### Exercise details
In the material below, find every line containing "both" and copy that line.

### Stored data
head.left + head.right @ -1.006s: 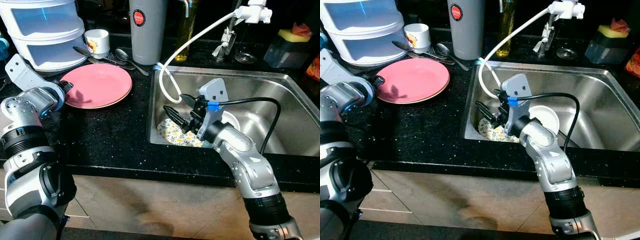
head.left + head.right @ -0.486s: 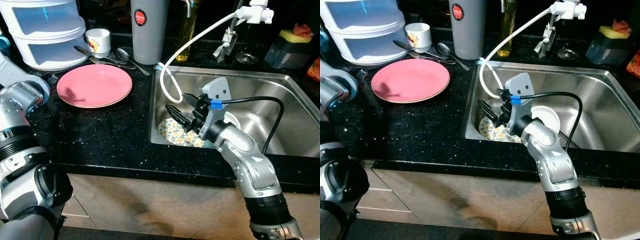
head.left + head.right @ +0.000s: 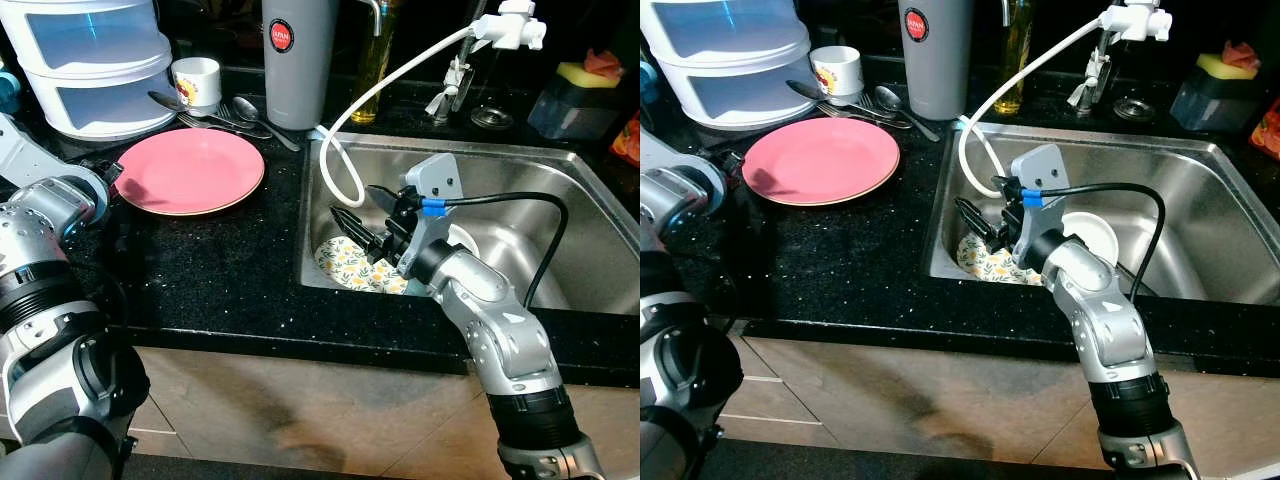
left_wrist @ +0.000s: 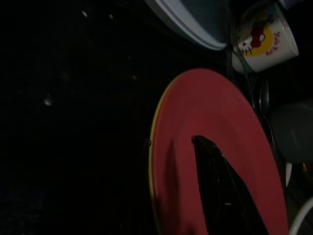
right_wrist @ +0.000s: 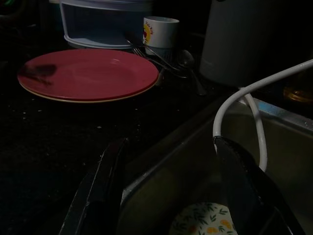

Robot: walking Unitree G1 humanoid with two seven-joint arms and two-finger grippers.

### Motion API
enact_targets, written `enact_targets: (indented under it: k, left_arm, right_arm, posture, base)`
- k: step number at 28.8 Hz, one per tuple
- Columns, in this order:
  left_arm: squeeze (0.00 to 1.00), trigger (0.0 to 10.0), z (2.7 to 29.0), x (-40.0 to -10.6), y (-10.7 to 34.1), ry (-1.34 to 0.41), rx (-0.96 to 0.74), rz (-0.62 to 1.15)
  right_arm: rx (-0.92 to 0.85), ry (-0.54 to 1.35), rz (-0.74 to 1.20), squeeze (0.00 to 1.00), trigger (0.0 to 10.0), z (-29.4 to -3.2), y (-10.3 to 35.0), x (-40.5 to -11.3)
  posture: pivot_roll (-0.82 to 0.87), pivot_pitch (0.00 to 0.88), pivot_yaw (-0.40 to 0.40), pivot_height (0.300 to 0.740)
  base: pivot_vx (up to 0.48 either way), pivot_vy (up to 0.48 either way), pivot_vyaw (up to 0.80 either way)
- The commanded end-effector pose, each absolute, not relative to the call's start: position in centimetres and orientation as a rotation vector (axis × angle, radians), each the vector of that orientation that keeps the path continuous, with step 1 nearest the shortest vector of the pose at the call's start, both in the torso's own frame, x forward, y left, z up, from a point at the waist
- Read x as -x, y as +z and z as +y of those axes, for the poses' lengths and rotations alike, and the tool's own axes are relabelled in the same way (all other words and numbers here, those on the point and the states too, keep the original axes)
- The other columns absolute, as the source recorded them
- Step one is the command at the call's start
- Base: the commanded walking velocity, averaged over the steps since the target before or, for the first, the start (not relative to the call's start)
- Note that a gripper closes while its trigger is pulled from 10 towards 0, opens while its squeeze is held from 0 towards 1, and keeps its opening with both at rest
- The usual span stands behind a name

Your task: Kitchen organization

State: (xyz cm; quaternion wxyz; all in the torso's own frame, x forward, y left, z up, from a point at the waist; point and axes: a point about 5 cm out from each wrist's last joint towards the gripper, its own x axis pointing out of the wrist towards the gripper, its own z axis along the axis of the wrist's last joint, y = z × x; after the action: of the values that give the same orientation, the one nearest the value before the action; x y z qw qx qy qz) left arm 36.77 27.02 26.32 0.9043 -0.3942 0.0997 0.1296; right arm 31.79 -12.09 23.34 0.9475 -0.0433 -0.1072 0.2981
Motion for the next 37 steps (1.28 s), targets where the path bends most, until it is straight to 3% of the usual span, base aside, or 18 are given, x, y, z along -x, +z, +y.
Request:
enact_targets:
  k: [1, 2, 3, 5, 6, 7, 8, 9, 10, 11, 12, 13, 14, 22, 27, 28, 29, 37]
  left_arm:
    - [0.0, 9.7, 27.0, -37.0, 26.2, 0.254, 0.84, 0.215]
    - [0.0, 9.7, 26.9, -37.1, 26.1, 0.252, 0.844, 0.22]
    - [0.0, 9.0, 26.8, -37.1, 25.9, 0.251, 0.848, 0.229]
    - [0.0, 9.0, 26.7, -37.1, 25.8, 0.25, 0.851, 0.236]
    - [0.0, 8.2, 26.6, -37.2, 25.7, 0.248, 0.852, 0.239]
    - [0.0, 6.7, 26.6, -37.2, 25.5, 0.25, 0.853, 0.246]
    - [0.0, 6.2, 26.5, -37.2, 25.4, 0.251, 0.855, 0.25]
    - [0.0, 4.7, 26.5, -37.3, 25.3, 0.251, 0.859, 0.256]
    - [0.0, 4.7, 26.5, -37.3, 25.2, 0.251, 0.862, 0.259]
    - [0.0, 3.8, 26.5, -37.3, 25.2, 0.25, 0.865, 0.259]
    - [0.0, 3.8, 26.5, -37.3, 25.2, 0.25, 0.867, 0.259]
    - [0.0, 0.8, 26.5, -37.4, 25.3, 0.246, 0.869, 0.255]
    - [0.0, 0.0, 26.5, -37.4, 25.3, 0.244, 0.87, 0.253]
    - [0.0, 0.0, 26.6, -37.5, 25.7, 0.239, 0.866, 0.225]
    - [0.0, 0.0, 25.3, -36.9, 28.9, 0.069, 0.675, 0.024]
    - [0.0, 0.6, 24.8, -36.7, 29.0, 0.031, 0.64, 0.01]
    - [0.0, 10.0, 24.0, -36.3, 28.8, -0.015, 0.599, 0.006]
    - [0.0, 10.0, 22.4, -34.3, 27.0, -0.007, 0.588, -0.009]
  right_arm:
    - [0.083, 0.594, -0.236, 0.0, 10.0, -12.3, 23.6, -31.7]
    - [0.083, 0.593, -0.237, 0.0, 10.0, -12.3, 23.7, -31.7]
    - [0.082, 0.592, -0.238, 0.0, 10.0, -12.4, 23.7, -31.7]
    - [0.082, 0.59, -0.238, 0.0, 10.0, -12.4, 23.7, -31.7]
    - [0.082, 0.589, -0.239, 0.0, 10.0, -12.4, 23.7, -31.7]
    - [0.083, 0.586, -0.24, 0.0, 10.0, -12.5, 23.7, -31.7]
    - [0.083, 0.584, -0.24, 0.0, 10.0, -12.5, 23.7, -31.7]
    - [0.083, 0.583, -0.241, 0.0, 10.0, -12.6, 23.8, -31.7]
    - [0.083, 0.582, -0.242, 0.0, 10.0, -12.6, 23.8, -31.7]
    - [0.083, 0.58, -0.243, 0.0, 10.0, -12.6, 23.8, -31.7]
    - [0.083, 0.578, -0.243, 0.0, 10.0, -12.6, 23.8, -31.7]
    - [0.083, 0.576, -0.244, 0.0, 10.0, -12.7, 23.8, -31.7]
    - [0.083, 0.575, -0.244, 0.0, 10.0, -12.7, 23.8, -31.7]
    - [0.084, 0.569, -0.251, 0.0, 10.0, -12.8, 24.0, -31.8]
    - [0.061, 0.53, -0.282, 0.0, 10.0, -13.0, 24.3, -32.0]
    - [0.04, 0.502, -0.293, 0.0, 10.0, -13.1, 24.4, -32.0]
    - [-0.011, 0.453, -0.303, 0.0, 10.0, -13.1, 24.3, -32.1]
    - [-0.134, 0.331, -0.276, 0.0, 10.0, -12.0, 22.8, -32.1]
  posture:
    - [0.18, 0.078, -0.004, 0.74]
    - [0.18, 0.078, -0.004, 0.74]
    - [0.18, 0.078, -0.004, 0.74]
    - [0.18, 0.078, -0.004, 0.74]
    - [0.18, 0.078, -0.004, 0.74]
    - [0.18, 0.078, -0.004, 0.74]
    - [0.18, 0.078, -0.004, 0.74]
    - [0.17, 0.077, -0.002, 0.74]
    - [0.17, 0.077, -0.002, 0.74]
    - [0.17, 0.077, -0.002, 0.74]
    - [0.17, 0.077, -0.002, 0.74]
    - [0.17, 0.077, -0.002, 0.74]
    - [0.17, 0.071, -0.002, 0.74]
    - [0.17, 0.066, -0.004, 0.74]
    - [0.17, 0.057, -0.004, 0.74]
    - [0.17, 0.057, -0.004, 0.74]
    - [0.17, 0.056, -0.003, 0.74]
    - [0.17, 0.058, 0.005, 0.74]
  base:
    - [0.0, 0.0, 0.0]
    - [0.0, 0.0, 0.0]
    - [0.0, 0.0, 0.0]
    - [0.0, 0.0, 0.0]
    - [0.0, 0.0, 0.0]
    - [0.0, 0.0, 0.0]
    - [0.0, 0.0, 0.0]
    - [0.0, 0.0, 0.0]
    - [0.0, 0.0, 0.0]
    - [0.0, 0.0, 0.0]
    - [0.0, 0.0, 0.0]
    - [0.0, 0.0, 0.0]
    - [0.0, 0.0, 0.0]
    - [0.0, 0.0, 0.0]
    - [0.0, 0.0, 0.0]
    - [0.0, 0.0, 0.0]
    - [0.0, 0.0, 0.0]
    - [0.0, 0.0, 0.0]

### Result of the task
- The commanded end-effector pose, each absolute, not relative to the call's start: position in centimetres and orientation as a rotation vector (axis × angle, radians), each the vector of that orientation that keeps the path continuous, with step 1 nearest the shortest vector of the pose at the call's start, both in the torso's own frame, x forward, y left, z up, from a point at the waist
- Note that a gripper closes while its trigger is pulled from 10 towards 0, opens while its squeeze is held from 0 towards 1, and keeps its opening with both at rest

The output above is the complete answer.